> _Study material_:
_ _ _ _ _

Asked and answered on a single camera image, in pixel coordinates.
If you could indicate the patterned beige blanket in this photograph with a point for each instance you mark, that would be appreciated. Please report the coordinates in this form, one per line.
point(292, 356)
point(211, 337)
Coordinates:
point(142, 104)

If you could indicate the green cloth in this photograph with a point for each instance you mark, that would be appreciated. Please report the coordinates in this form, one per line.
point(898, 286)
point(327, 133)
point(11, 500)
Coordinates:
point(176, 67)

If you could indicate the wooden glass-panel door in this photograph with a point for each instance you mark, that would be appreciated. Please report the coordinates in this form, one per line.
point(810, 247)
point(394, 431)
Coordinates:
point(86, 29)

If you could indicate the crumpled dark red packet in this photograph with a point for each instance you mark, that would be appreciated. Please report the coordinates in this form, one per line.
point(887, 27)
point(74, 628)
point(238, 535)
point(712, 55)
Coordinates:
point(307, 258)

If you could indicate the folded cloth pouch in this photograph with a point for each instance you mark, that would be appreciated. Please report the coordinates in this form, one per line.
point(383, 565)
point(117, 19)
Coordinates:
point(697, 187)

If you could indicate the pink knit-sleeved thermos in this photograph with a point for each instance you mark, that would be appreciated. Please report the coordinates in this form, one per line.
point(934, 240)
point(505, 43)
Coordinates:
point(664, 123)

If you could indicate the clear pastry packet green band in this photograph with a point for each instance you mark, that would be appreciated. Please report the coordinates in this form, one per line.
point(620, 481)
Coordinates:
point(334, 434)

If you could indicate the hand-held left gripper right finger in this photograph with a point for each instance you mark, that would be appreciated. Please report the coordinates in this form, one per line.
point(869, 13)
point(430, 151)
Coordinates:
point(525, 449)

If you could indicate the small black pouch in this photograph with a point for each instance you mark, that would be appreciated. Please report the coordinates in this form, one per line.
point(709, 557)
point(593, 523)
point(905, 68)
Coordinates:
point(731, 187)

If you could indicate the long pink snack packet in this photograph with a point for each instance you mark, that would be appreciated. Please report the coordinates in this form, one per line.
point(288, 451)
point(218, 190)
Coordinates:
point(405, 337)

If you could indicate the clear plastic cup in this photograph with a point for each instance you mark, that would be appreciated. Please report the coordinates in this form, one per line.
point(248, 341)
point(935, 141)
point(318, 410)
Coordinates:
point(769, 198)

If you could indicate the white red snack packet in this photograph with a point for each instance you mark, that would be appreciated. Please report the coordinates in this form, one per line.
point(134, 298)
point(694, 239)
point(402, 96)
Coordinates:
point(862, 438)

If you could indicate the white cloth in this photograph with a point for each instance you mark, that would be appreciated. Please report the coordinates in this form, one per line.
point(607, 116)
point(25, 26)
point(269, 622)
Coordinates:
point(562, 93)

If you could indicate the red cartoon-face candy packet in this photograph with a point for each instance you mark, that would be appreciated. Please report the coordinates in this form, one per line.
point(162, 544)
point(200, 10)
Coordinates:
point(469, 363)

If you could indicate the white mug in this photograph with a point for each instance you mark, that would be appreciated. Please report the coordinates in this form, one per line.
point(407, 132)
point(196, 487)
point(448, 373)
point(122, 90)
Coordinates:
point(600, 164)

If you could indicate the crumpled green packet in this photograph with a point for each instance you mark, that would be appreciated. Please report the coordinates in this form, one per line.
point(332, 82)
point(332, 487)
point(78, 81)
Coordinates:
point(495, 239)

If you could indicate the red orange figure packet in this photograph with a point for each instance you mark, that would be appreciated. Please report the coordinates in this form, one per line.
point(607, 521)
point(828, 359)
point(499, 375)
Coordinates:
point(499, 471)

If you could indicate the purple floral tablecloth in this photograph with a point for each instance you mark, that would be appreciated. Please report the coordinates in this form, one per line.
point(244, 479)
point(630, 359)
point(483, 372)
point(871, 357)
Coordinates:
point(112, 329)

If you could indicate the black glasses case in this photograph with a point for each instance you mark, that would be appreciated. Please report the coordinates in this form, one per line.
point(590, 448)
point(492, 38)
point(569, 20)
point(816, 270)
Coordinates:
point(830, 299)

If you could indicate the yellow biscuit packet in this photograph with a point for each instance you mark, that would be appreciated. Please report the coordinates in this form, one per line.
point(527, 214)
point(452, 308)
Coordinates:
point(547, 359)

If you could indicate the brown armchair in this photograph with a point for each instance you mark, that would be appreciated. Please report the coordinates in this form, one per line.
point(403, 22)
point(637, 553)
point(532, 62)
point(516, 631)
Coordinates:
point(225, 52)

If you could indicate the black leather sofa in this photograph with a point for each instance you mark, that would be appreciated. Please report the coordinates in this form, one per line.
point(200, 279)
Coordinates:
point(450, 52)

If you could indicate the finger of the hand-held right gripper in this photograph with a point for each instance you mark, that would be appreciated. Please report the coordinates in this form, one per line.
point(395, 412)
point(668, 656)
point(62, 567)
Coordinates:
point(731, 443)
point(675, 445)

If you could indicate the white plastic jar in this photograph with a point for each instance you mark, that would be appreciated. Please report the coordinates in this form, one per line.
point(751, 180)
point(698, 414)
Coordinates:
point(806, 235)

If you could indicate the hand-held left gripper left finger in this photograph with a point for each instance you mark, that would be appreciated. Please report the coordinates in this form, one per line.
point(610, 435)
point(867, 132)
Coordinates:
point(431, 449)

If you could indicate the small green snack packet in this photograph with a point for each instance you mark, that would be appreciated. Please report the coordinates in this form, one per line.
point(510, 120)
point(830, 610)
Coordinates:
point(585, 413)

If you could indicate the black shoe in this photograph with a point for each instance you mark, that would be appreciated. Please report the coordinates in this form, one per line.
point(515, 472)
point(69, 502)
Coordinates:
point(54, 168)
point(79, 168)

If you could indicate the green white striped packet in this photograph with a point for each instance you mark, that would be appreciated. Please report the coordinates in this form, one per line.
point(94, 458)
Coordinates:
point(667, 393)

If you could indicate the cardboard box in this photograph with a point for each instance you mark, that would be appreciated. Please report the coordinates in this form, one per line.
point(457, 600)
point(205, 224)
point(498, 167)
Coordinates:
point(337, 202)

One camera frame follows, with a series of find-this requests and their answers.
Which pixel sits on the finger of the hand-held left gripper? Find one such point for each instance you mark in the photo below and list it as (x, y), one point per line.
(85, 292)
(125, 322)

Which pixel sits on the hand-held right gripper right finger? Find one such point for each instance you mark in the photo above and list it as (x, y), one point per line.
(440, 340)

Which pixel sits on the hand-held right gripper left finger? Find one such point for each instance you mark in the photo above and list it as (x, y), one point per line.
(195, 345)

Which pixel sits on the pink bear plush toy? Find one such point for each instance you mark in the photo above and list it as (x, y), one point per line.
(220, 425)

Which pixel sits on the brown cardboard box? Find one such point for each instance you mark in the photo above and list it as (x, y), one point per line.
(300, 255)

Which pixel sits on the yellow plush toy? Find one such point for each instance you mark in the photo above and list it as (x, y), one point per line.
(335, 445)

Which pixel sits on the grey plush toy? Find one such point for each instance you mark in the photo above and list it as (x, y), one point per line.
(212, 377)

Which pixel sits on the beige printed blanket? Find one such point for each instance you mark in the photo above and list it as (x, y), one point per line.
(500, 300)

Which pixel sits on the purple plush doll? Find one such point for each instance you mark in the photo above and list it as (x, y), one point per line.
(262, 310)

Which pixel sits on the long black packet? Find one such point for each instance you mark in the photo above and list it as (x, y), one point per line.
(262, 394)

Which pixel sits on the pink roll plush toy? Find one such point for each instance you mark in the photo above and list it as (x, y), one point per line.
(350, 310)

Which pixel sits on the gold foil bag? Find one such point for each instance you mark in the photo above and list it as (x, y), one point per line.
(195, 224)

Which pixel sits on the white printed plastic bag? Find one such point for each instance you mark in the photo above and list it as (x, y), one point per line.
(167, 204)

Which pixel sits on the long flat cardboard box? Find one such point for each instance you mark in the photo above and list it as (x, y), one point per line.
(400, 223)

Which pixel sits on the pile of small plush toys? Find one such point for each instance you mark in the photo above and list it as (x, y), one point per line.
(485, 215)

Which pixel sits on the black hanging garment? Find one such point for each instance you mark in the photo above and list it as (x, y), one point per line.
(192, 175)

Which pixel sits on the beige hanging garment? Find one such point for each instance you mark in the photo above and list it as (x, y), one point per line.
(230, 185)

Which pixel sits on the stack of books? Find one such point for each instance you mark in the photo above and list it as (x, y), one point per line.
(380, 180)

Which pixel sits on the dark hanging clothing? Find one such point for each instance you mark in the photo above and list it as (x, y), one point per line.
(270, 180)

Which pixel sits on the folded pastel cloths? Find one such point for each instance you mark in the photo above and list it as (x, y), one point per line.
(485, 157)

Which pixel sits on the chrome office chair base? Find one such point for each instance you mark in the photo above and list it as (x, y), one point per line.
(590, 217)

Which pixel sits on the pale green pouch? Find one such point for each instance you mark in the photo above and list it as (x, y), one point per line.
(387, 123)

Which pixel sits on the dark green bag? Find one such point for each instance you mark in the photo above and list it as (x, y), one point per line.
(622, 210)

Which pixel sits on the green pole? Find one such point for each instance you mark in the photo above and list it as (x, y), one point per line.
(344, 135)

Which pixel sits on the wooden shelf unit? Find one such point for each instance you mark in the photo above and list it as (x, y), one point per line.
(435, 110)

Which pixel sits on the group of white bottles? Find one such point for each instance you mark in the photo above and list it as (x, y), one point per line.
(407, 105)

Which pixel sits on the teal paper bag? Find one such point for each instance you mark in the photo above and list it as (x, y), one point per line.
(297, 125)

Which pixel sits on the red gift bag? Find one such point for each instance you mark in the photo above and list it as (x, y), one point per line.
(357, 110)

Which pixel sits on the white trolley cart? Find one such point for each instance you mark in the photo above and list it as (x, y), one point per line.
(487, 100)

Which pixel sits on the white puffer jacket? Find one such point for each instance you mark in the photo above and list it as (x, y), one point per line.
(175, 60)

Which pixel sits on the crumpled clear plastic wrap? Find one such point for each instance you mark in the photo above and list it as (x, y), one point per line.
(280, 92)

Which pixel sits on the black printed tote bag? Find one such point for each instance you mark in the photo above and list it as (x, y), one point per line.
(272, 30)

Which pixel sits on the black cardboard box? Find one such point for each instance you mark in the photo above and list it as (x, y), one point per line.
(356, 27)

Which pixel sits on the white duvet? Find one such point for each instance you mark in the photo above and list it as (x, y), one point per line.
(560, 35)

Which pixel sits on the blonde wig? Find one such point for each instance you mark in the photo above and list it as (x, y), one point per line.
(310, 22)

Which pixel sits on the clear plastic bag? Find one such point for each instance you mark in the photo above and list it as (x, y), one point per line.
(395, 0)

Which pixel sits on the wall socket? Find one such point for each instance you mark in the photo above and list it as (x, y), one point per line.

_ _ _ _ _

> _Instructions to follow_:
Repeat, exactly as they stand above, the lines from the line with "point(510, 120)" to the line with "point(498, 167)", both lines included.

> _Task solution_:
point(510, 120)
point(830, 610)
Coordinates:
point(585, 413)

If you could indicate the black shoe in this photograph with a point for each instance you mark, that would be appreciated. Please report the coordinates in this form, one per line.
point(515, 472)
point(69, 502)
Coordinates:
point(54, 168)
point(79, 168)

If you could indicate the green white striped packet in this photograph with a point for each instance you mark, that would be appreciated. Please report the coordinates in this form, one per line.
point(94, 458)
Coordinates:
point(667, 393)

If you could indicate the cardboard box in this photograph with a point for each instance you mark, that would be appreciated. Please report the coordinates in this form, one per line.
point(457, 600)
point(205, 224)
point(498, 167)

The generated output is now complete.